**YOUR TASK**
Only the lines containing "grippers" belong in the answer; find them in the material below.

**TASK DATA**
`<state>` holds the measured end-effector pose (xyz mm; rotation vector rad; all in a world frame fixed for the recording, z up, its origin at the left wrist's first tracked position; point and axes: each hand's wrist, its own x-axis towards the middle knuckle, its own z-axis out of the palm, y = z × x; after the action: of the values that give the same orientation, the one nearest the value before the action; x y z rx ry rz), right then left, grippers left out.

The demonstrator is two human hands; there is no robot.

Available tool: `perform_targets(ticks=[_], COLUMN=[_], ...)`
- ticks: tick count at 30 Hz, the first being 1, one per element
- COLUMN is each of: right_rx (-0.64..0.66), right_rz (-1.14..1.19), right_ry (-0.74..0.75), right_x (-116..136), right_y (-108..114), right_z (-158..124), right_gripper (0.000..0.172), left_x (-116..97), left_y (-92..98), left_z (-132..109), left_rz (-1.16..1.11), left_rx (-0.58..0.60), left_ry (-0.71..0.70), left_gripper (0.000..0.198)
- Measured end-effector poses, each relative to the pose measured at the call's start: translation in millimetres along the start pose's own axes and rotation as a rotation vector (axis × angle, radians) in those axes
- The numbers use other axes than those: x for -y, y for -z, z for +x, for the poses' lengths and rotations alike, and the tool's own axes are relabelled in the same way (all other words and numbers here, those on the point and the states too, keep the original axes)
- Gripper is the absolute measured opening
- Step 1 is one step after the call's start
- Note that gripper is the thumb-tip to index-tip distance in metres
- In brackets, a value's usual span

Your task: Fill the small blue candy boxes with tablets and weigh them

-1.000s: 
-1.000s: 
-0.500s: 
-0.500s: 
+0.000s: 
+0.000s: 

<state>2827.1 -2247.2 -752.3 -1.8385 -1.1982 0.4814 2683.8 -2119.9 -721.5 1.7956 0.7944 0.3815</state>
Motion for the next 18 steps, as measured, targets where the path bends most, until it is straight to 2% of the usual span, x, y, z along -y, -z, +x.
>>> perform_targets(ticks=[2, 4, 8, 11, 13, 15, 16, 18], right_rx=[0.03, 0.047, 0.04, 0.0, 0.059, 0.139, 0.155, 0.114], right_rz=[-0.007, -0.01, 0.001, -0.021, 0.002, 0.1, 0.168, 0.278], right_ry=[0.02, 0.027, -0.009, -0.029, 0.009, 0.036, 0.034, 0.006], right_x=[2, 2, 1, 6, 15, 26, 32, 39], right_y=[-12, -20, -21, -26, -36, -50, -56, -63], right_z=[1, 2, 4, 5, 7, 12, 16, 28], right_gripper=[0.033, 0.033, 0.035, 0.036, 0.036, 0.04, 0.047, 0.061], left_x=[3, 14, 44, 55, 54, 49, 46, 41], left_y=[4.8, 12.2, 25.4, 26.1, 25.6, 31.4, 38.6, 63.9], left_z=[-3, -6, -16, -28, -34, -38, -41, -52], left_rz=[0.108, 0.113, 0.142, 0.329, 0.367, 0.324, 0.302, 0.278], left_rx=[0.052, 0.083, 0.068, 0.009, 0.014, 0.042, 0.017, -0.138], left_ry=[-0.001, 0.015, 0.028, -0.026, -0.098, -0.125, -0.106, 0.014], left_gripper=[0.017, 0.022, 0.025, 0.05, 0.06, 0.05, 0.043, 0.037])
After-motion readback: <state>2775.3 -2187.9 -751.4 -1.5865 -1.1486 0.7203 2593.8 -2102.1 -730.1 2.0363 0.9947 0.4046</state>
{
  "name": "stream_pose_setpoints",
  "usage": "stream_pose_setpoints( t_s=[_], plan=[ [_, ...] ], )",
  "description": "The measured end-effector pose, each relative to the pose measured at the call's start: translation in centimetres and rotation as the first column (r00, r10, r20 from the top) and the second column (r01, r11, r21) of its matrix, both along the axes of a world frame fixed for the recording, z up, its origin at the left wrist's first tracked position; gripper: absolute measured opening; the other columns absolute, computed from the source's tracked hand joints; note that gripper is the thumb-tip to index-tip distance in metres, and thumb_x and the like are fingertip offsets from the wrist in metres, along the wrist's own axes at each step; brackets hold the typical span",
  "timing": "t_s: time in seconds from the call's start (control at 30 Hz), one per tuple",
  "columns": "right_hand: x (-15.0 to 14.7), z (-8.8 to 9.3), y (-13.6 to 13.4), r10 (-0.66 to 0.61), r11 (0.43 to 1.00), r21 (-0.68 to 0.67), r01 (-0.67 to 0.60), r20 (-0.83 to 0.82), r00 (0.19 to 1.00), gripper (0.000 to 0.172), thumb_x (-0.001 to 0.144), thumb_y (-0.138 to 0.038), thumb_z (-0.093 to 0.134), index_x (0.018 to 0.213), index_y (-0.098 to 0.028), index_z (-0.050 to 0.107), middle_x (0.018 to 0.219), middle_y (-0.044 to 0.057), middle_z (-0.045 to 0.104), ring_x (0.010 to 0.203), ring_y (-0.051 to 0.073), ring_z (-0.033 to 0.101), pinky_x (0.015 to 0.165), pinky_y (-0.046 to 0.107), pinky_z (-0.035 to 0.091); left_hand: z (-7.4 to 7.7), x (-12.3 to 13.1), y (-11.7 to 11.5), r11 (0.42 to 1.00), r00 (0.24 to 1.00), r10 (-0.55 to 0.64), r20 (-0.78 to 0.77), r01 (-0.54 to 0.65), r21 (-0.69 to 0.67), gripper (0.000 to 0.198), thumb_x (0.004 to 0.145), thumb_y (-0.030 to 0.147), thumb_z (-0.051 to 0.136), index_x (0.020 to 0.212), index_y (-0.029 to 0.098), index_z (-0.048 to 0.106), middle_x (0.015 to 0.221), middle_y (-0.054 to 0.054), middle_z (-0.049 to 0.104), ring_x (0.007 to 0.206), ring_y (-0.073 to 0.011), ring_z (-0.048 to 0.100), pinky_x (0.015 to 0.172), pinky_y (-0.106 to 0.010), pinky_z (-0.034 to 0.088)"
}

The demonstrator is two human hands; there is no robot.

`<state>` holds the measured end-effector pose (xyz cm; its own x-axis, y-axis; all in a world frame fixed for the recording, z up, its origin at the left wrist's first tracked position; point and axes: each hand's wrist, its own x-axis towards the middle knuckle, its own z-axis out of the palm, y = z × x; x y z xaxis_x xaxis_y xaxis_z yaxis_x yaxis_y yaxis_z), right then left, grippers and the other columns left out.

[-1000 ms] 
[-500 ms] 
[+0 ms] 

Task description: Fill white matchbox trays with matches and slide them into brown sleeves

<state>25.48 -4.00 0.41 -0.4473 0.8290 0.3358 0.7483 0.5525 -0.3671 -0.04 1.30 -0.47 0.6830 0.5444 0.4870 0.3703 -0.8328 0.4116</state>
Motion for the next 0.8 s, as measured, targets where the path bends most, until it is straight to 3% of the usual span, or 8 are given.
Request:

**YOUR RESPONSE**
`<state>` holds the measured end-effector pose (xyz mm; rotation vector rad; all in a world frame fixed for the recording, z up, its origin at the left wrist's first tracked position; point and axes: each hand's wrist, its own x-axis towards the middle knuckle, its own z-axis out of the palm, y = z × x; after the action: of the values that give the same orientation, the one nearest the value before the action; x y z rx ry rz), right then left, grippers left out.
`<state>` holds the measured end-effector pose (xyz cm; its own x-axis, y-axis; all in a world frame fixed for the recording, z up, its origin at the left wrist's first tracked position; point and axes: each hand's wrist, its own x-axis towards the middle knuckle, its own z-axis out of the palm, y = z × x; x y z xaxis_x xaxis_y xaxis_z yaxis_x yaxis_y yaxis_z), right then left, grippers and the other columns left out.

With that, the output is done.